**Problem requirements:**
Pictures aside, print all of the data below exactly as written.
------------------------------------------------------------------------
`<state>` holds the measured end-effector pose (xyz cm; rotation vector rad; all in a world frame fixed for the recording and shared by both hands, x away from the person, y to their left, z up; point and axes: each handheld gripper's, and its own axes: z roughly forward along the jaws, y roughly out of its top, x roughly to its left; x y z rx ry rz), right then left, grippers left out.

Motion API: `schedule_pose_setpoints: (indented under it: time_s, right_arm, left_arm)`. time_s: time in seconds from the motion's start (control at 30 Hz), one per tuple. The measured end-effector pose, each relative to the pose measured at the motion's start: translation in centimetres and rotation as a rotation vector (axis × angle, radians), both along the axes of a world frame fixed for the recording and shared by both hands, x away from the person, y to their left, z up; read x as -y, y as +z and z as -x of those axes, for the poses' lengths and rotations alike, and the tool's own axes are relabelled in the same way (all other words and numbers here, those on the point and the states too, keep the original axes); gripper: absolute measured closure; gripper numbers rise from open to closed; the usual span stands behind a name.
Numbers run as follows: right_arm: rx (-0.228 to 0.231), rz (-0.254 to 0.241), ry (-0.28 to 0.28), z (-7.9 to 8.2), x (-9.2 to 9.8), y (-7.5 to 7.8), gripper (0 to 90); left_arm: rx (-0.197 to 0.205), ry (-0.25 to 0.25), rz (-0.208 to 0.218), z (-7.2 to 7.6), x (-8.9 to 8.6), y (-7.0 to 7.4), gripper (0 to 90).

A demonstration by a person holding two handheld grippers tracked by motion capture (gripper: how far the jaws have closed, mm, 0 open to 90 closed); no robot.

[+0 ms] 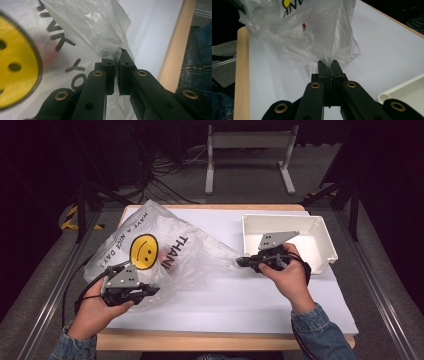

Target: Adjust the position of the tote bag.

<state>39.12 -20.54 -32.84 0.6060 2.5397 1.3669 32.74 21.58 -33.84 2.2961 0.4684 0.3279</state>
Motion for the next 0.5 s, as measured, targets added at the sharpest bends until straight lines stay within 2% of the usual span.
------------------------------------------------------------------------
**Finished task:**
`<state>` holds the measured end-effector pose (xyz cm; rotation vector rad; all in a world frame fixed for the recording and shared by both hands, x away from the person, y to their left, z up; point and axes: each handheld gripper's, and its own axes: z roughly forward along the jaws, y roughly out of its top, x roughly to its left; x y z rx ry rz), right then left, grippers left out.

Motion API: `schedule_pose_setpoints: (indented under it: time_s, right_arm, left_arm)`. time_s: time in seconds from the motion's start (control at 30 Hz), one per tuple. The measured end-effector pose, each relative to the pose measured at the motion's start: translation in centimetres and rotation as a rotation vector (axis × angle, radians), both along the axes of a world frame fixed for the recording and shared by both hands, x away from the person, y to their left, z up; read x as -y, y as +z and z as -x of those axes, for the poses' lengths and rotations alike, and the tool's own axes are relabelled in the same way (all other words and numbers here, those on the point and the states too, keep the original axes); gripper: absolute measured closure; gripper numbers rise from open to closed; the usual span stands behind a name.
Numbers run as follows: right_arm: rx (-0.228 to 0.231), rz (-0.254 to 0.241), ry (-0.28 to 0.28), z (-7.9 to 8.2), x (-9.2 to 9.8), y (-7.5 to 7.8), gripper (0 to 90); left_arm: rx (-0.197 to 0.205), ry (-0.25 to 0.25), rz (-0.208 to 0.218), z (-7.2 to 7.6), x (-8.9 to 8.6), y (-7.0 to 7.4), gripper (0 to 90).

A demonstration by a person holding two handheld grippers tracked by motion capture (gripper: how far the jaws have closed, mm, 0 open to 90 closed); no robot.

[+0 ms] 

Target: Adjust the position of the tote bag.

<state>39.12 -20.54 -32.84 0.6060 2.5397 1.3669 32.74 21.58 -33.84 2.2961 0.4684 0.3279</state>
Motion for the next 0.5 s, as measured, targets added at the sharpest bends until straight lines stay within 2% of the usual span.

Now the output is complete.